● Instructions for the task: The answer should consist solely of the lines from the first one below through the line containing "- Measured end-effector", copied exactly.

─── Dataset section

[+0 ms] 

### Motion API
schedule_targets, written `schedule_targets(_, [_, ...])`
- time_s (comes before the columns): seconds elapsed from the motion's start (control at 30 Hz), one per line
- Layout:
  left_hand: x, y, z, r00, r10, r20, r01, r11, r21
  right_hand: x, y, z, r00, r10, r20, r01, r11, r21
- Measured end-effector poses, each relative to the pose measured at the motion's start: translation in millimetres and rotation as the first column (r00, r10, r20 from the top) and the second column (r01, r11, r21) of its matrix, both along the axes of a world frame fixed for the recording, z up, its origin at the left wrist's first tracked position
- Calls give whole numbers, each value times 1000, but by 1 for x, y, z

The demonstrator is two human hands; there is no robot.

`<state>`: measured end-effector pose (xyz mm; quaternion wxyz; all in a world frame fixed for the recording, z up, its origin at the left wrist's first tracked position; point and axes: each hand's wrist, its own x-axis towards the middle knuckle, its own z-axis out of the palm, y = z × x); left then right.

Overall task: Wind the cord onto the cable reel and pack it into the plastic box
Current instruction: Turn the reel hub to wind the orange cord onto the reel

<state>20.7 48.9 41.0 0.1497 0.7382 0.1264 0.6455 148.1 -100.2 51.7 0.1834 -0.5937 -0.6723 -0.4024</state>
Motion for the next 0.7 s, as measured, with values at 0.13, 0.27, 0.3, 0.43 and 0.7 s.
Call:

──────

● Answer space:
[+0 ms] 

### Motion API
schedule_targets, written `schedule_targets(_, [_, ...])`
- time_s (comes before the columns): seconds elapsed from the motion's start (control at 30 Hz), one per line
- Layout:
  left_hand: x, y, z, r00, r10, r20, r01, r11, r21
  right_hand: x, y, z, r00, r10, r20, r01, r11, r21
- Measured end-effector poses, each relative to the pose measured at the motion's start: translation in millimetres and rotation as the first column (r00, r10, r20 from the top) and the second column (r01, r11, r21) of its matrix, both along the axes of a world frame fixed for the recording, z up, its origin at the left wrist's first tracked position

The answer to this exercise has been fully stated.